China's manufacturing business activity slightly expanded in May, indicated by a Purchasing Managers Index reading of 50.2, up from 50.1 in April, according to official data.
The reading has remained above 50, the separation between contraction and expansion, [Hong Kong Company Registration Guide]for three consecutive months and suggested a slow rebound of the real economy, said a statement from the National Bureau of Statistics.
The manufacturing PMI sub-components were more positive than the headline, with the new orders and production showing more meaningful rebounds, up by 0.4 and 0.3 points respectively in May from April. The employment sub-index also improved last month, the NBS data showed.
Zhao Qinghe, a senior economist at the NBS, said that China's manufacturing industry still has large downside pressure despite the rebound, as enterprises face financial strain, weak market demand, and rising labor costs.

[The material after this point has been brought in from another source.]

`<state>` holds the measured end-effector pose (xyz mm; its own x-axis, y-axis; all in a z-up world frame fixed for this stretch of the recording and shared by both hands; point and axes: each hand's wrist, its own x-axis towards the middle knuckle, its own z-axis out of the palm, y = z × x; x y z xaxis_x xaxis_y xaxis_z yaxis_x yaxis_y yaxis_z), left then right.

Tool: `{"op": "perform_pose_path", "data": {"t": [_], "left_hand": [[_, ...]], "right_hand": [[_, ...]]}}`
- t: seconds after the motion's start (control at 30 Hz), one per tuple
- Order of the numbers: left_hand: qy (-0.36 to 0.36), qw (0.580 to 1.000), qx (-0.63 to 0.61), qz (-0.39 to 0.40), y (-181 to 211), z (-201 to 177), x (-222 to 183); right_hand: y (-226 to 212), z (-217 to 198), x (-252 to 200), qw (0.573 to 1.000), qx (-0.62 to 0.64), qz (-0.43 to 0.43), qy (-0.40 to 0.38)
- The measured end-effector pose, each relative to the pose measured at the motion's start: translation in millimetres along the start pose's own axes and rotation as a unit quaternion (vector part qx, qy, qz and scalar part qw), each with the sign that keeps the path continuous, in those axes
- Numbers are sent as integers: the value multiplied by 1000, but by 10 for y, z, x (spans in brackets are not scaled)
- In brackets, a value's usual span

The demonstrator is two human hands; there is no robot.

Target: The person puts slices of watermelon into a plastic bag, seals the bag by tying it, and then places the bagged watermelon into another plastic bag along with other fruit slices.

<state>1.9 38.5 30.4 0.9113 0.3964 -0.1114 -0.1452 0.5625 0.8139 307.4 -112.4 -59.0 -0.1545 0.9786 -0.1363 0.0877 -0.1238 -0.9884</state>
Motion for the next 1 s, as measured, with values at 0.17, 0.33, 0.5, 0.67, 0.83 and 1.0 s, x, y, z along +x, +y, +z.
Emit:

Influenced by the outboard headwinds, both sub-components of new export orders and imports suggested contraction in May.
The non-manufacturing PMI, which covers the construction and service sectors, moderated to 53.2 in May from 53.4 in April, the weakest reading since the global financial crisis.
"The data showed early signs of a recovery in the economy amid continued policy loosening," said Song Yu, a Chinese economist at the international brokerage Goldman Sachs.
"However, we do not believe these are enough to change the overall policy direction and believe the government will likely release further loosening initiatives in the coming months until there are consistent signs of a significant growth recovery," he said.
A separate report from the United Kingdom-based lender HSBC Holdings Plc showed a third consecutive month of manufacturing contraction.
The final PMI reading in May was 49.2, a weak reading despite it being revised up from the flash reading of 49.1.
Both domestic and export orders remain in contraction, pointing to lackluster economic activities, the report said.
"Five months into 2015, [Businesses Registration] the economy has shown little signs of a pickup, as policy easing was not sufficient to lift the economy out of disinflation," said Qu Hongbin, chief economist in China at HSBC.